PROBLEM DETAILS.
In the listing below, every line with the word "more" needs to be copied.

── SUPPLIED DATA ──

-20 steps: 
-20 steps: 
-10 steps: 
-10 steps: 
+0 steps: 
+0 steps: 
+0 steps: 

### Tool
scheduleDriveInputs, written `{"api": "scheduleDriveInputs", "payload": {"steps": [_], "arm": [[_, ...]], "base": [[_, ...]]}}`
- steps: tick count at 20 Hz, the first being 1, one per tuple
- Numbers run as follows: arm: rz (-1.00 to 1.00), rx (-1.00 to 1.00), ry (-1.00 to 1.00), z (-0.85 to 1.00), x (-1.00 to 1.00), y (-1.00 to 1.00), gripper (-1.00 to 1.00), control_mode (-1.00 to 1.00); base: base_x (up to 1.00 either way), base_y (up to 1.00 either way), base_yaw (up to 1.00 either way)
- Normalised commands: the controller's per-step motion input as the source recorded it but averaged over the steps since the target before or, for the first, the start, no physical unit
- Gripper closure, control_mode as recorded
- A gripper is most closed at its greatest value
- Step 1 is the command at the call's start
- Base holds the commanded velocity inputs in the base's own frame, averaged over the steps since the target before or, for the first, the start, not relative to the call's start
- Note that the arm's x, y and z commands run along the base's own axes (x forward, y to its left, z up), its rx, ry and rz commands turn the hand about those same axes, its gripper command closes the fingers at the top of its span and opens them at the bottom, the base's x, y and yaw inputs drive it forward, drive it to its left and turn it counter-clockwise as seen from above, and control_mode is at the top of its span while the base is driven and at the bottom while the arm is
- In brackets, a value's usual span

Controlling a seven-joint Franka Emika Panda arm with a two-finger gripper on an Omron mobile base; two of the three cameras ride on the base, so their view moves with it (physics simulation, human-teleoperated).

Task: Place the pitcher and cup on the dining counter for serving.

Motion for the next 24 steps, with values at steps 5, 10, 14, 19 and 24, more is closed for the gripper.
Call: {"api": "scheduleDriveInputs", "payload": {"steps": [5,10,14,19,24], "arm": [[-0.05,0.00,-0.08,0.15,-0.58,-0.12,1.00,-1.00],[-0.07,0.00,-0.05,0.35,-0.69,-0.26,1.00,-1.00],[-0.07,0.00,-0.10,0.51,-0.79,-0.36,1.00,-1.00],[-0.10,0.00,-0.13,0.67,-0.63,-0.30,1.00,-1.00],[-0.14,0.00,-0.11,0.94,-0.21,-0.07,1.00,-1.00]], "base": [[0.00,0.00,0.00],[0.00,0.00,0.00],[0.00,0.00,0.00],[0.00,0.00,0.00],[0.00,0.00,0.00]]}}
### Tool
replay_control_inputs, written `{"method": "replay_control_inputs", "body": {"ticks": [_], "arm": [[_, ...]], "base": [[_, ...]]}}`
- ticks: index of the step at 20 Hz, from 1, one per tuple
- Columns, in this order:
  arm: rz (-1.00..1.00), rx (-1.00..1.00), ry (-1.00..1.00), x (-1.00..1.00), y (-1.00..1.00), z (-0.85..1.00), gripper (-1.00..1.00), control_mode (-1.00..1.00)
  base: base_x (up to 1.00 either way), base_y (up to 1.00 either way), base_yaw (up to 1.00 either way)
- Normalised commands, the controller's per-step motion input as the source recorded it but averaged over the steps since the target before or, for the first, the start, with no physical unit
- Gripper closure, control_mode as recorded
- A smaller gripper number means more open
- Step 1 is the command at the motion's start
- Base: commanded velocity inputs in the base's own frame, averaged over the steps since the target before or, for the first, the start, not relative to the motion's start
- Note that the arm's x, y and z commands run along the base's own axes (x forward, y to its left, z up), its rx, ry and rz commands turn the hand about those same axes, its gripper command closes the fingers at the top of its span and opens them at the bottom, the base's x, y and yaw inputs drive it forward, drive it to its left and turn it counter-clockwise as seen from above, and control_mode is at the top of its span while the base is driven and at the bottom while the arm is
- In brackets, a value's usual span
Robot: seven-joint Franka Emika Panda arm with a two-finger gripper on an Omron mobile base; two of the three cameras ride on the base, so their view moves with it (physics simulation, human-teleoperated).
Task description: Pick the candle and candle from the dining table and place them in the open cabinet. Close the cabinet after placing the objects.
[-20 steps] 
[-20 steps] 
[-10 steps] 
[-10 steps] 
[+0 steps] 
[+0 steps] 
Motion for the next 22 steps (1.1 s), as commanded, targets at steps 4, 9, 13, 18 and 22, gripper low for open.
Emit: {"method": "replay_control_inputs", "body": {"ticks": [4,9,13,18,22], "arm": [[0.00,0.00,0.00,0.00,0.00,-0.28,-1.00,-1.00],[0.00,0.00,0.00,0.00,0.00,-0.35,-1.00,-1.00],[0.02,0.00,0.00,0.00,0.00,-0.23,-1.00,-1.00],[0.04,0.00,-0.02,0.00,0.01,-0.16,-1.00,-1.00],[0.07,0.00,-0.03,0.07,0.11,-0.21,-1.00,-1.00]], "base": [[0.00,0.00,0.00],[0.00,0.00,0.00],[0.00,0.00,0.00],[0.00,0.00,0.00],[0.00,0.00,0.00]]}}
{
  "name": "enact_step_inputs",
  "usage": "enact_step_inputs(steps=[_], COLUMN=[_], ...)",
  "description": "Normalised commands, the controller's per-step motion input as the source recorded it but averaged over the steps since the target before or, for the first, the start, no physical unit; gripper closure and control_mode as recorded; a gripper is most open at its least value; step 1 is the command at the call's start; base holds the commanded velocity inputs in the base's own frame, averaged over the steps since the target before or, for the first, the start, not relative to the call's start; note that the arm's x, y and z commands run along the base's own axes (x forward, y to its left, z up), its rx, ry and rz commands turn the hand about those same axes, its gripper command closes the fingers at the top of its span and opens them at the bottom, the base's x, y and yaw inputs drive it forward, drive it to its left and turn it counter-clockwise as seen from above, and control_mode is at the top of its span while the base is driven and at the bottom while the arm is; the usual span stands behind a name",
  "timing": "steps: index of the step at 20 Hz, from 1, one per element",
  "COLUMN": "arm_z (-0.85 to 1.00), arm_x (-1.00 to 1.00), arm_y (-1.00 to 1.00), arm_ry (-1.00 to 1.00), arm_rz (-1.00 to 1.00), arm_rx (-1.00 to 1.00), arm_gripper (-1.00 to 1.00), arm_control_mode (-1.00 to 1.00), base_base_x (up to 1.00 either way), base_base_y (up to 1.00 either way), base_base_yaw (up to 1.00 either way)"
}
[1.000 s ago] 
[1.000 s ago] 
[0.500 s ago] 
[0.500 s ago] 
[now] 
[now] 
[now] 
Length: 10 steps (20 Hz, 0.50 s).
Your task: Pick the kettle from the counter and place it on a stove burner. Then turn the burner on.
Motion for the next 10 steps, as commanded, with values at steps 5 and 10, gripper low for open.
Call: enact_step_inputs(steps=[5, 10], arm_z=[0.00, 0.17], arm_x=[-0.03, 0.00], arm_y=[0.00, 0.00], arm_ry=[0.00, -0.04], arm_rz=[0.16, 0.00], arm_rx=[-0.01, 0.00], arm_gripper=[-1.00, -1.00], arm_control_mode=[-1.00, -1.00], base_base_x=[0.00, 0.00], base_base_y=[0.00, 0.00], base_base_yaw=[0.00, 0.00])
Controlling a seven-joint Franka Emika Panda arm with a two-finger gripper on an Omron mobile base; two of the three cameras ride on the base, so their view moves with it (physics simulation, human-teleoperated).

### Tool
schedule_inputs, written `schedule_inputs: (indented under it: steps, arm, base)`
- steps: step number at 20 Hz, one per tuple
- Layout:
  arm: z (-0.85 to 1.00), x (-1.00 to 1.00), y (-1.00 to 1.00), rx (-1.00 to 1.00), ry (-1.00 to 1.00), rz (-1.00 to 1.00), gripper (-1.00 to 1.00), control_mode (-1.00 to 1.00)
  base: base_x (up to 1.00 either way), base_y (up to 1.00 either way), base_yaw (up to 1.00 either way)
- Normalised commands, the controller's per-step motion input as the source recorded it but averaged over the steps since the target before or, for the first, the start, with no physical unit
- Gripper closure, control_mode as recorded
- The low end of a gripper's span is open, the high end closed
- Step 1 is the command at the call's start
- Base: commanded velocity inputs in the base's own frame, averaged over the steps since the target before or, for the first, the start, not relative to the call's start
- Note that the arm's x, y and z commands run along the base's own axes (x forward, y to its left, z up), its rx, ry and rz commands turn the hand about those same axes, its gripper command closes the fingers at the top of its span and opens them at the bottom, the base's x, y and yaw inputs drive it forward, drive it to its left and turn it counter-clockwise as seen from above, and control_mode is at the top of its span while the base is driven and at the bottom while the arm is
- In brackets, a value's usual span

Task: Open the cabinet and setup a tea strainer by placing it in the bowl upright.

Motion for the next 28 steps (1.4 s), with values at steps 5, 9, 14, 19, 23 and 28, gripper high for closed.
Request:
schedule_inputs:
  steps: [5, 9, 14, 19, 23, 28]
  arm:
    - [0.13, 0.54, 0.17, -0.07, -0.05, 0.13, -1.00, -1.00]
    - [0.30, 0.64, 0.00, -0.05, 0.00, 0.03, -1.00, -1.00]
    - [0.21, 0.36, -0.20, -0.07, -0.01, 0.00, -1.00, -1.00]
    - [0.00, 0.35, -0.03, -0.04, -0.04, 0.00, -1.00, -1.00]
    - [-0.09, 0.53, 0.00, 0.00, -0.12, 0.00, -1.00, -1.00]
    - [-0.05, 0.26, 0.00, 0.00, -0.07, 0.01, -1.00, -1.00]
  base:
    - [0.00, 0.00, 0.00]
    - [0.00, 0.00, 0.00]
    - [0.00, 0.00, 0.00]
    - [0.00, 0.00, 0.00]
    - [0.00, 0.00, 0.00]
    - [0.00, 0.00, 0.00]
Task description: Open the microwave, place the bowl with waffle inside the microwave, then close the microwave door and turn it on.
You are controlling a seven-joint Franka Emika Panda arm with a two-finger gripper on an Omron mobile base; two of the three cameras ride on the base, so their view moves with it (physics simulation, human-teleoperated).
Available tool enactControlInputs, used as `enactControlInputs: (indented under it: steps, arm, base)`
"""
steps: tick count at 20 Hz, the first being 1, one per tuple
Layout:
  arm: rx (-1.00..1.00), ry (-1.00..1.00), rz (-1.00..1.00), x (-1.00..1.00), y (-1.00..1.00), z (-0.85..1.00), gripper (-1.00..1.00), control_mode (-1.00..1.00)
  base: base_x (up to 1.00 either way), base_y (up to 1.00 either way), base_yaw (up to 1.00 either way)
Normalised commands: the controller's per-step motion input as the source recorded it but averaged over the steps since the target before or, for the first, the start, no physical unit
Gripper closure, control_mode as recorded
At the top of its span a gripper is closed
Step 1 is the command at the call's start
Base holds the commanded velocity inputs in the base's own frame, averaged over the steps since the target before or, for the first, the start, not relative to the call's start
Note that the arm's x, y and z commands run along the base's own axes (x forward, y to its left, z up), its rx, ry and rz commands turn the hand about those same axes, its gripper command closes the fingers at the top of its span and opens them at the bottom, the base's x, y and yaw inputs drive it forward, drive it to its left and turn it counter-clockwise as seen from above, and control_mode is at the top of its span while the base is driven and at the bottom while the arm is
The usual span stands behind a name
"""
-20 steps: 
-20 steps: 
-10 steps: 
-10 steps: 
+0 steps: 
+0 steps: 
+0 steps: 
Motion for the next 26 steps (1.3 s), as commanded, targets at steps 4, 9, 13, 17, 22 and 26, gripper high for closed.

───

FINISHED TASK.
Motion for the next 24 steps, with values at steps 5, 10, 14, 19 and 24, more is closed for the gripper.
- A smaller gripper number means more open

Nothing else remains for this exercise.